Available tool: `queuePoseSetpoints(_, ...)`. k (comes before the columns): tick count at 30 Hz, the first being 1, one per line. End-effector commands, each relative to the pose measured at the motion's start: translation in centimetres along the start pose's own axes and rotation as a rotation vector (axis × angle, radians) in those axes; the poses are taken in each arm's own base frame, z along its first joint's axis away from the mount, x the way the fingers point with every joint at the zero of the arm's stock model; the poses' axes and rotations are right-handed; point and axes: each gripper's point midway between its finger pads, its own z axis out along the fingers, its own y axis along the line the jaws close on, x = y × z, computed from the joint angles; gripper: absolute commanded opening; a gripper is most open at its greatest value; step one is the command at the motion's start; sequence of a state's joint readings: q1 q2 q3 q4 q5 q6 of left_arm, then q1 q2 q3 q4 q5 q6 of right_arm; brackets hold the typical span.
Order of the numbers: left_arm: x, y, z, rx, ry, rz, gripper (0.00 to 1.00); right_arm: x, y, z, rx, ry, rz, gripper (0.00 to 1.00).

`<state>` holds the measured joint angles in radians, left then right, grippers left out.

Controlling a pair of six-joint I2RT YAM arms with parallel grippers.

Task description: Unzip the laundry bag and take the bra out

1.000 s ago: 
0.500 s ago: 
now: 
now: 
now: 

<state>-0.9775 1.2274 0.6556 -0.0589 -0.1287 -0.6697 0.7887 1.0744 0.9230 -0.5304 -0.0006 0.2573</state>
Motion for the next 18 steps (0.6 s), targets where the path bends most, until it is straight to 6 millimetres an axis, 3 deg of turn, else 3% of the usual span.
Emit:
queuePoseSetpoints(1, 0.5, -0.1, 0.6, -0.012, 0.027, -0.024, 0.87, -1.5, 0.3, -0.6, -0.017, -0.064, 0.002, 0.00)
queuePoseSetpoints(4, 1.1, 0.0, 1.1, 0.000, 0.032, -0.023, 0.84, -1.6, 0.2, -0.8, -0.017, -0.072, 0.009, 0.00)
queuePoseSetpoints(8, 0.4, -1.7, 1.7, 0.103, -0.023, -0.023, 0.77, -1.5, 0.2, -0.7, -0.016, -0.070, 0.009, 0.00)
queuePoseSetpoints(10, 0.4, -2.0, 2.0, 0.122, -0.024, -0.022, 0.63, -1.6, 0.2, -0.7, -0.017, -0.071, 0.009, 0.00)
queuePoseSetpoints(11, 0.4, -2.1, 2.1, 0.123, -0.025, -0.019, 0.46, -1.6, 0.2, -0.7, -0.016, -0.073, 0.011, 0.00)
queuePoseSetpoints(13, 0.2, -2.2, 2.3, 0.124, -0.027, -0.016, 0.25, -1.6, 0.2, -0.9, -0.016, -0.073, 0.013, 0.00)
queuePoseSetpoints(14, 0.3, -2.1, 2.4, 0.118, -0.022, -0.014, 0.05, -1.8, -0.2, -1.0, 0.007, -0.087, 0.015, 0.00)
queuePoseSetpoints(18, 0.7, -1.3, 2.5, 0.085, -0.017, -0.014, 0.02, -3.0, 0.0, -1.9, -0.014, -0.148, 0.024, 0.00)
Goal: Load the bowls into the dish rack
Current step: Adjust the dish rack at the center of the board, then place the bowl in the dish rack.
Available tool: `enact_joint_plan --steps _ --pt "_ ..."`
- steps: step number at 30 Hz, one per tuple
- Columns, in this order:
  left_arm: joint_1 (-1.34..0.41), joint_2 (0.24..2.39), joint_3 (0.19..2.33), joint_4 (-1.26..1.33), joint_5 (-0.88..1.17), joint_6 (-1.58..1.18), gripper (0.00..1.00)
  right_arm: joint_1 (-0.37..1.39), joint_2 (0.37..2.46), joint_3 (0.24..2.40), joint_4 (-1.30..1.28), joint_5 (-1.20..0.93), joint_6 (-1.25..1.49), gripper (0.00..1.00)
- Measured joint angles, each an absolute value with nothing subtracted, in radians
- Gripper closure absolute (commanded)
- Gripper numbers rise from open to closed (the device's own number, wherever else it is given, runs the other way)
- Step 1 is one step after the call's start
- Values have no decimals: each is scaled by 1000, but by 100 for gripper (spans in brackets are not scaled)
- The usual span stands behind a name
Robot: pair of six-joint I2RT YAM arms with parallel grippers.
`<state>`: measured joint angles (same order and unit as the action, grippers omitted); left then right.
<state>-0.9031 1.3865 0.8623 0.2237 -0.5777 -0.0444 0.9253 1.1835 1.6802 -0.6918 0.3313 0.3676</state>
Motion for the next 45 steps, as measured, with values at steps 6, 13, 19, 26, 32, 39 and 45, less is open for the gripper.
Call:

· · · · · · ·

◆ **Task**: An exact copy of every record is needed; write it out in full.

◆ **The answer**:
Available tool: `queuePoseSetpoints(_, ...)`. k (comes before the columns): tick count at 30 Hz, the first being 1, one per line. End-effector commands, each relative to the pose measured at the motion's start: translation in centimetres along the start pose's own axes and rotation as a rotation vector (axis × angle, radians) in those axes; the poses are taken in each arm's own base frame, z along its first joint's axis away from the mount, x the way the fingers point with every joint at the zero of the arm's stock model; the poses' axes and rotations are right-handed; point and axes: each gripper's point midway between its finger pads, its own z axis out along the fingers, its own y axis along the line the jaws close on, x = y × z, computed from the joint angles; gripper: absolute commanded opening; a gripper is most open at its greatest value; step one is the command at the motion's start; sequence of a state's joint readings: q1 q2 q3 q4 q5 q6 of left_arm, then q1 q2 q3 q4 q5 q6 of right_arm; brackets hold the typical span.
Order of the numbers: left_arm: x, y, z, rx, ry, rz, gripper (0.00 to 1.00); right_arm: x, y, z, rx, ry, rz, gripper (0.00 to 1.00).

`<state>` holds the measured joint angles in radians, left then right, grippers left out.

Controlling a pair of six-joint I2RT YAM arms with parallel grippers.

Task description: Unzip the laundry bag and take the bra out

1.000 s ago: 
0.500 s ago: 
now: 
now: 
now: 

<state>-0.9775 1.2274 0.6556 -0.0589 -0.1287 -0.6697 0.7887 1.0744 0.9230 -0.5304 -0.0006 0.2573</state>
Motion for the next 18 steps (0.6 s), targets where the path bends most, until it is straight to 6 millimetres an axis, 3 deg of turn, else 3% of the usual span.
Emit:
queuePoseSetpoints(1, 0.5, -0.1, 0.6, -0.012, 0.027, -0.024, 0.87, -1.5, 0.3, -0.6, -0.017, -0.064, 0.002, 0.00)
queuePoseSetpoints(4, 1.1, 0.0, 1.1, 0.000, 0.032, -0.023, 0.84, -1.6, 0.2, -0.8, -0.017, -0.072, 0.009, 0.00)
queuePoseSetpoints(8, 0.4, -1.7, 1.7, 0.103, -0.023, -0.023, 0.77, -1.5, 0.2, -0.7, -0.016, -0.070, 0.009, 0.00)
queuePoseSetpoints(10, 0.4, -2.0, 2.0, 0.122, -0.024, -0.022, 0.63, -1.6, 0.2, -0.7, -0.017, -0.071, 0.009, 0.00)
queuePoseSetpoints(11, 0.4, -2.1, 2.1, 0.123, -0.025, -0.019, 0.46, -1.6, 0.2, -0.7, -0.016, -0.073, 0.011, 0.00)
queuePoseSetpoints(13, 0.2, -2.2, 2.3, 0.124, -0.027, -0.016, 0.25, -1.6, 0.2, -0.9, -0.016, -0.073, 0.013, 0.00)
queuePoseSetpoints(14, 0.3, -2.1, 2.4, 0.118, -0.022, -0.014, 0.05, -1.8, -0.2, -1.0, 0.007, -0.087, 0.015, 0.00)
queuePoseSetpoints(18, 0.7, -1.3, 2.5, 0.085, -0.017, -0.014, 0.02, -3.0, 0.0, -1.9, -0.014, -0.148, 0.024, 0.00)
Goal: Load the bowls into the dish rack
Current step: Adjust the dish rack at the center of the board, then place the bowl in the dish rack.
Available tool: `enact_joint_plan --steps _ --pt "_ ..."`
- steps: step number at 30 Hz, one per tuple
- Columns, in this order:
  left_arm: joint_1 (-1.34..0.41), joint_2 (0.24..2.39), joint_3 (0.19..2.33), joint_4 (-1.26..1.33), joint_5 (-0.88..1.17), joint_6 (-1.58..1.18), gripper (0.00..1.00)
  right_arm: joint_1 (-0.37..1.39), joint_2 (0.37..2.46), joint_3 (0.24..2.40), joint_4 (-1.30..1.28), joint_5 (-1.20..0.93), joint_6 (-1.25..1.49), gripper (0.00..1.00)
- Measured joint angles, each an absolute value with nothing subtracted, in radians
- Gripper closure absolute (commanded)
- Gripper numbers rise from open to closed (the device's own number, wherever else it is given, runs the other way)
- Step 1 is one step after the call's start
- Values have no decimals: each is scaled by 1000, but by 100 for gripper (spans in brackets are not scaled)
- The usual span stands behind a name
Robot: pair of six-joint I2RT YAM arms with parallel grippers.
`<state>`: measured joint angles (same order and unit as the action, grippers omitted); left then right.
<state>-0.9031 1.3865 0.8623 0.2237 -0.5777 -0.0444 0.9253 1.1835 1.6802 -0.6918 0.3313 0.3676</state>
Motion for the next 45 steps, as measured, with values at steps 6, 13, 19, 26, 32, 39 and 45, less is open for the gripper.
Call:

What the answer needed to say has been said.